The euthanasia debate is heating up as the End of Life Choice Bill is due to have its second reading in Parliament this week.
In Canada, euthanasia has been for three years now. Dr Stefanie Green, a leading Canadian expert in medically-assisted dying, is in New Zealand and she explained on TVNZ1's Breakfast today how the country has centred the bill around patients' care.
"What this looks like is a celebration of life with friends and family around someone saying goodbye, having some closure and then a very peaceful, very quiet death," she said. "This is a patient-centred, patient-driven care – it must come from the patient themselves.
"There's no way anyone can ever ask for this other than the patient."
But Disability Rights Commissioner Paula Tesoriero expressed concern that patients may feel coerced by their families to choose medically-assisted death.
"The number of people involved in the disability sector who made a submission on this bill in New Zealand overwhelmingly opposed it because of the potential concerns for disabled people," Ms Tesoriero said in a joint discussion with Dr Green.
"International evidence shows that one of the top five reasons that people request euthanasia or assisted dying is precisely because they feel like a burden on their families.
Ms Tesoriero said she has multiple concerns about the bill, including its scope.
"I'm concerned that the safeguards are woefully inadequate; I'm deeply troubled by the fact that this conversation is taking place in the absence of having a wider discussion about adequate disability support services in New Zealand; and I'm equally troubled by the fact that it's very unclear what our Parliament will be deciding on this week," she said.
Dr Green said concerns around patients feeling as though they are burdening their families has been addressed in Canada.
"If a patient comes and says to me, 'Look, I’m a burden on my family, this is something I feel I need to do for the best for my family,' that's not an eligibility requirement," she said. "People raise it sometimes as an issue and we explain to them, 'That's not a reason to go ahead'. So that’s not a reason to have an assisted death – it's very clear in our country.

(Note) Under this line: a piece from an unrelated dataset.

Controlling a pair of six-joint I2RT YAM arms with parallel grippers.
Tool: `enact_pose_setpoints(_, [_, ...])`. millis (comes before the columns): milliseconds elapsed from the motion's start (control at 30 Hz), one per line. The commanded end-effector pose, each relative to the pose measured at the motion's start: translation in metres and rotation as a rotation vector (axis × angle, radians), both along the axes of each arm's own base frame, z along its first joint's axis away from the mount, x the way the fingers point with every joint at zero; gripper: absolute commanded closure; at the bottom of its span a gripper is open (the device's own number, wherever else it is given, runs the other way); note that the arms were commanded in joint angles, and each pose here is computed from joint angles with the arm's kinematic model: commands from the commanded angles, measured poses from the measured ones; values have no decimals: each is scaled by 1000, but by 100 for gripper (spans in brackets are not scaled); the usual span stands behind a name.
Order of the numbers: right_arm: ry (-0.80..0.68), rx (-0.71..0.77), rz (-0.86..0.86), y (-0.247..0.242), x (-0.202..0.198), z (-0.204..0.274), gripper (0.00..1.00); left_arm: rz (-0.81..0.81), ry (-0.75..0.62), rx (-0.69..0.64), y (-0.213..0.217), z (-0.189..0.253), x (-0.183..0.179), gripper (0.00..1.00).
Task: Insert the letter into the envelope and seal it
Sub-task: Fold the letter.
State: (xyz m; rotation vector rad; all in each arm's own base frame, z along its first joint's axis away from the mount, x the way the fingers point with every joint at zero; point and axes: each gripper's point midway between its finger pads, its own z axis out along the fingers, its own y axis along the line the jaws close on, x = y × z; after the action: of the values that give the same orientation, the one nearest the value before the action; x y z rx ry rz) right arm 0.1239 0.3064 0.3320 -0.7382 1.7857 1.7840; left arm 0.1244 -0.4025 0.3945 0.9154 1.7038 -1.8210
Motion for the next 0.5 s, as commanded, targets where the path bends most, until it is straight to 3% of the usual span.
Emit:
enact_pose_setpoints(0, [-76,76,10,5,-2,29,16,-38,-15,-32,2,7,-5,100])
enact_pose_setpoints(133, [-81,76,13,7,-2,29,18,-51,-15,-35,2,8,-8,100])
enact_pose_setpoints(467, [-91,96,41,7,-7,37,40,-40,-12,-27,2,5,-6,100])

"Now, sometimes people say, 'That's very subtle, they won't come up and say that'. It's part of my job as a physician every day, in every way, to talk to people about what their real intentions are. People make choices, we offer them options, and it's part of my job and every clinician's job to make sure people have capacity to make choices, and that they're not being coerced in any way.
"This is a skillset that every physician has every day that they use."

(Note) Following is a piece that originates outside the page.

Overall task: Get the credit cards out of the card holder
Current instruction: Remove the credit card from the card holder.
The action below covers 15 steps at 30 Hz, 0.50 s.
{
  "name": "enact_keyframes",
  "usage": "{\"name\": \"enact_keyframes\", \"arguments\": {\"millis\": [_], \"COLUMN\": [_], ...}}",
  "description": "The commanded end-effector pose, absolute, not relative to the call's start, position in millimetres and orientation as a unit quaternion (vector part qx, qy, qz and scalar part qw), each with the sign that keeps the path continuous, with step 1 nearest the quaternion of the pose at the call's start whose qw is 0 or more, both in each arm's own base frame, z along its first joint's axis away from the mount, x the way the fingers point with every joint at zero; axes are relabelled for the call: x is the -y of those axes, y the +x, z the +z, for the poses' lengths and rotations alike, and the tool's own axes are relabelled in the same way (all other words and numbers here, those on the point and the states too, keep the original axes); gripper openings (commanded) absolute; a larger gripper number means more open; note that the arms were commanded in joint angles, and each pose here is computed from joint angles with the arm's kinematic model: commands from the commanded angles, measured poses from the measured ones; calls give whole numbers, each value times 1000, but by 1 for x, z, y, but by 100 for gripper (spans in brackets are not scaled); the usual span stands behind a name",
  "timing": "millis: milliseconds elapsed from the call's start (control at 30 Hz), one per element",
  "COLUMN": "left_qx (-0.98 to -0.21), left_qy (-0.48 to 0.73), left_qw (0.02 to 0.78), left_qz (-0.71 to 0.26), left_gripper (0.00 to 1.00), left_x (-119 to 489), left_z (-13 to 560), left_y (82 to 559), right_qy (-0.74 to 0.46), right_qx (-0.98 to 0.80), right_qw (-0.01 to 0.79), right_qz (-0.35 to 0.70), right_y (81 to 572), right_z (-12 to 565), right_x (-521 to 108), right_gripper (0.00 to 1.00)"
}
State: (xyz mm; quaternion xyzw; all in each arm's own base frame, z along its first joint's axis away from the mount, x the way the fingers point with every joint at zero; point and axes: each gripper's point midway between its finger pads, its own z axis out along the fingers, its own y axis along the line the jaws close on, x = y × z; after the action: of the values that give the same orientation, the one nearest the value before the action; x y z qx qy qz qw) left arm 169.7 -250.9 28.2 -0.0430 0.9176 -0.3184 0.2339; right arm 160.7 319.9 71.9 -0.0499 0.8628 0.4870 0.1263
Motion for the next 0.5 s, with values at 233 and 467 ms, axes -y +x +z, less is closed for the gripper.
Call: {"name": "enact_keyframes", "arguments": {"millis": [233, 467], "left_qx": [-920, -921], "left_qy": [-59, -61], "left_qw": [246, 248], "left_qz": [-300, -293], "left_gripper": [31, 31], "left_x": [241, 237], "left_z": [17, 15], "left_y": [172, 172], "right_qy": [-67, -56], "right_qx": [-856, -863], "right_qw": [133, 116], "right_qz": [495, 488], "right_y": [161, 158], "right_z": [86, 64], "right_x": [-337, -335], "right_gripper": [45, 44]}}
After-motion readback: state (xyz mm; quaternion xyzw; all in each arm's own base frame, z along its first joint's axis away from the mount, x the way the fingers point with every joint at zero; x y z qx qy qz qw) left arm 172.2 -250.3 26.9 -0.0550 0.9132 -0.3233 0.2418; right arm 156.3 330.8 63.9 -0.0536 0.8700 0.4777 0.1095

Another concern that has been raised is the conscientious objection clause, in which physicians can object to aiding in medically-assisted dying. An open letter released yesterday was signed by over 1000 doctors who were against taking part in assisted suicide.
Dr Green noted, however, that "if there's a thousand doctors that don't want to do it, there's a thousand doctors that don't need to do it".
"I'm sure you can find a couple dozen that will, and so I think it's important to know there are physicians in New Zealand willing to do this work."
She added that while it is important to "support and respect" physicians' right to choose, they should not forget about their professional obligations in the process.
"They need to excuse themselves for moral reasons; they need to tell their patient they're not going to abandon them; they need to explain to the patient it's for a personal reason, not a system-wide issue; and they still have a professional obligation to make sure the patient gets the care that they’re looking for," she said.
But Ms Tesoriero said she did not feel reassured about physicians' conscientious objection clause "for a number of reasons", including a Canadian palliative care expert who "talked about the significant problems with compliance in Canada" in a recent visit to New Zealand.
She also referenced a UN disability rights report voicing extreme concern "about the claims she heard from disabled people on the ground in Canada about those in institutions who were asked to consider euthanasia or assisted dying.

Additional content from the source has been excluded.